No, gracias. «Lo más difícil de empezar con el proyecto ha sido venderlo. En las empresas grandes pasa una cosa que en las tiendas de barrio no: cuando un productor pequeño va a vender su producto sin catálogo ni aval es complicado hacerte oír, más cuando se trata de un producto que ni les suena. ¿Cómo les convences? Los decisores de compra tienen 60 años y unos gustos clásicos. Yo sabía, en función del perfil de la persona que tenía delante, qué posibilidades tenía. Recuerdo lo que me pasó con un cliente que parecía no estar muy receptivo. Se llevó la granola a casa y se quedó con mi tarjeta, aunque, de verdad que no confiaba en volver a saber de él. Al día siguiente me llamó, aun sin recordar cómo se llamaba lo que quería comprar, porque su hija le dijo que eso era lo que desayunaba todos los días en Londres».

El empujón de los premios. «Un antes y un después en el negocio lo marcó ganar un concurso. Nos eligieron 'Sabor del año' en la categoría de cereales el pasado mes de febrero. Pero es que además, según la opinión de consumidores anónimos, sacamos la mejor nota del total de categorías a concurso, así que nos dio bastante credibilidad.

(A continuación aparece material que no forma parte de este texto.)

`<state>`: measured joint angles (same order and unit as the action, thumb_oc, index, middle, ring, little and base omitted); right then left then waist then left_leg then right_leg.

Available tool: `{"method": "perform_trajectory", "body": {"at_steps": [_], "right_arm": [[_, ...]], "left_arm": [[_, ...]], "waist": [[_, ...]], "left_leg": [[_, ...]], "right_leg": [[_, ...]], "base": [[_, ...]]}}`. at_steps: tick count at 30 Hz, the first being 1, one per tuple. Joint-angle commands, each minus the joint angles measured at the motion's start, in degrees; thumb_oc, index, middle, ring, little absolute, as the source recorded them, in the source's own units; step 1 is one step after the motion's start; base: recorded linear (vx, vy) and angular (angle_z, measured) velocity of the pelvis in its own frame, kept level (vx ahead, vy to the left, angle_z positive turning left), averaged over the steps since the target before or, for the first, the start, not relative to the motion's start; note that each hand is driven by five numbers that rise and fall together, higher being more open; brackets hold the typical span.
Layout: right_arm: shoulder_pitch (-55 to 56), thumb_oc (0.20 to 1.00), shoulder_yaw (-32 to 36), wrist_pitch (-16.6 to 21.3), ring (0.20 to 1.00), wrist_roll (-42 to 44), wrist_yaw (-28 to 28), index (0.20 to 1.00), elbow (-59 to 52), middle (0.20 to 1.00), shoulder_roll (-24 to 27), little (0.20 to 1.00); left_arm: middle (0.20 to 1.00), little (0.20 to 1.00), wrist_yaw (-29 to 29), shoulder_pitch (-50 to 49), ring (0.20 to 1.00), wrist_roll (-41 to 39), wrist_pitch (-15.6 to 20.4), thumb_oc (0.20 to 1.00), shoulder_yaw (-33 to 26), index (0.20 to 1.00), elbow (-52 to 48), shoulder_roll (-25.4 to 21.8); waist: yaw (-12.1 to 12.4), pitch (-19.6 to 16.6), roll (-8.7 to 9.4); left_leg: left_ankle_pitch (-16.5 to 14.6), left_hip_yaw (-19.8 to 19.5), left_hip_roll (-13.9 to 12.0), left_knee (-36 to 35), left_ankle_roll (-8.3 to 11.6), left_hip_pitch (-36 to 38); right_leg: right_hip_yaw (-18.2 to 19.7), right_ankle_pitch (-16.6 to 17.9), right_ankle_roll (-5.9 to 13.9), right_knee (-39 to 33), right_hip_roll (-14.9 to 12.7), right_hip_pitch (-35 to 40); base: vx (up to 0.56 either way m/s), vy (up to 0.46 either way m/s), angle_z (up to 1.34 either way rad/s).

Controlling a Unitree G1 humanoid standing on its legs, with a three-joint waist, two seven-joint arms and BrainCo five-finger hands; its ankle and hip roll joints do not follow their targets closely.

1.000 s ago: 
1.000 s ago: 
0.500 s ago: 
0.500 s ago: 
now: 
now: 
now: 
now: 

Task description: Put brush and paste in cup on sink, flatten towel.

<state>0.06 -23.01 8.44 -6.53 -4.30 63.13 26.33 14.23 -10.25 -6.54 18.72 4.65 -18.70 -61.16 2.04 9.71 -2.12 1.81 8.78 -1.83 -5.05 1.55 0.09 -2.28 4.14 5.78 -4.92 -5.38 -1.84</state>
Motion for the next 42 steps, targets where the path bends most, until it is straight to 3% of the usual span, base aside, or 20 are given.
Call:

Ahí empezamos a aumentar las ventas y a posicionarnos un poco más. Con el envase quedamos terceros en otra prueba».

Un ojo en el futuro. «En un mes empezaremos a comercializar un nuevo sabor, pink, que tendrá chocolate blanco, fresas deshidratadas y nueces de macadamia, y hemos trabajado una tercera variedad con chocolate negro, pero vamos a esperar a octubre para sacarla al mercado para evitar los meses de calor. Estamos trabajando en versiones 100% ecológicas porque nos las estaba demandando el mercado; esperamos tener listas dos recetas nuevas a principios de septiembre. En este sentido hay mucho que discutir porque no sé hasta qué punto es mejor una granola canadiense con sello ecológico que llega a Asturias tras cruzar todo un océano o un producto hecho y vendido en la región aun sin sello».

A la conquista europea. «No sé si lo conseguiremos, pero uno de nuestros objetivos es alcanzar los mercados europeos. Tenemos que ponernos las pilas en España, y ya no digo Asturias, para que vender en la Unión Europea sea como hacerlo en Sevilla o Sabadell. En este sentido, hablar de países extracomunitarios ya es otro tema porque tienen desde impuestos a legislaciones sanitaria diferentes. Ahora mismo, vendemos más en Madrid que en ningún otro sitio. La granola asturiana está conquistando la capital (Ríe)».